Love of the Jews can be as unexpected and profound a moral mystery as unreasoning hatred of them: Until Margaret Thatcher ran for parliament in Finchley in London in 1959, she had hardly interacted with a Jew in her life and when she had, the results were not always happy.
Her father, the modest family grocer Alfred Roberts, we learn from the first volume of Charles Moore’s riveting new biography Margaret Thatcher: The Authorized Biography From Grantham to the Falklands, had saved a young Jewish girl’s life before World War II by volunteering a home for her as part of the famous 1938-39kindertransport.
But the humble Roberts home (it is one of the many surprises in this great book to find out just how modest) was not to the guest’s liking. She quickly retreated to more upscale accommodation leaving a heritage of social inferiority and resentment in her wake.
The young Margaret Roberts was nothing if not a social climber herself. This turned out to be the unexpected but enduring foundation for her lifelong admiration for the Jewish people. The Jews of Finchley proved to be a revelation for the young Mrs. Thatcher. It was a match made in the Methodist heaven she was raised to believe in.
She was a workaholic, social-climbing, snob, endlessly giving herself new airs and graces: So were they. Just as Orde Wingate found the Old Testament Biblical warrior-heroes of his fundamentalist Plymouth Brethren upbringing in the young Moshe Dayan, Yigael Allon and their fellow Haganah pioneers, Thatcher found the serious, relentlessly upwardly mobile, disciplined focused families idealized in her upbringing in the Jews of Finchley.

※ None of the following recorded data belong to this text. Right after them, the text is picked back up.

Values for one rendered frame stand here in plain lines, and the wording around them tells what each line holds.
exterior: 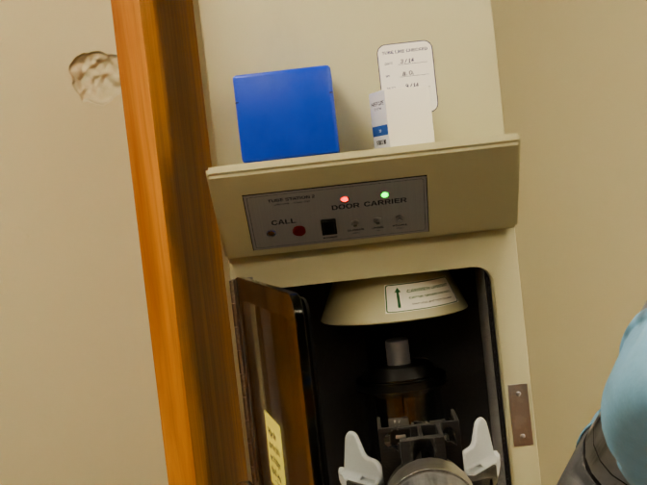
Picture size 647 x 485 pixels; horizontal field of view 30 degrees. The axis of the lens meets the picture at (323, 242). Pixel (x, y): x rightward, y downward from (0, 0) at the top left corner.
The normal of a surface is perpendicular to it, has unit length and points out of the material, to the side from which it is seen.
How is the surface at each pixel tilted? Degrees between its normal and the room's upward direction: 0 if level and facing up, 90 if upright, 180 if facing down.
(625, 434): 121
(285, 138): 90
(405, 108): 90
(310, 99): 90
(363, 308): 66
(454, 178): 135
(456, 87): 90
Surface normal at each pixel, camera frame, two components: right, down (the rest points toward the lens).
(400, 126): 0.29, 0.02
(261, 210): 0.07, 0.74
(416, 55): -0.02, 0.06
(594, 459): -0.96, 0.15
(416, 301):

Mrs. Thatcher, on the basis of the mountains of evidence Moore accumulates in what is clearly going to be the classic, definitive biography (a second volume is scheduled to complete the story), was hell to live with and not at all a nice person. Her husband Dennis, a hugely successful businessman proved to be the crucial emotional and financial support for her success. But even he fled her for a few months early in their marriage. Her treatment of her doting father, to whom she owed so much, in his last years was simply shameful, a reality Moore honorably acknowledges. But she grew into far, far more than she began.
When Israel faced the threat of total destruction and a new genocide in the darkest moments of the 1973 Yom Kippur War, Thatcher, then only an extremely humble minister (in everyone else’s eyes, but certainly not her own) told the rest of the Cabinet, according to the official minutes, that the British government “Must say no question of Israel being wiped off the face of the Earth.” Prime Minister Edward Heath immediately slapped her down, saying “Don’t accept Educ’s (Education Minister’s) view of public opinion. It’s a Jewish-inspired press campaign.”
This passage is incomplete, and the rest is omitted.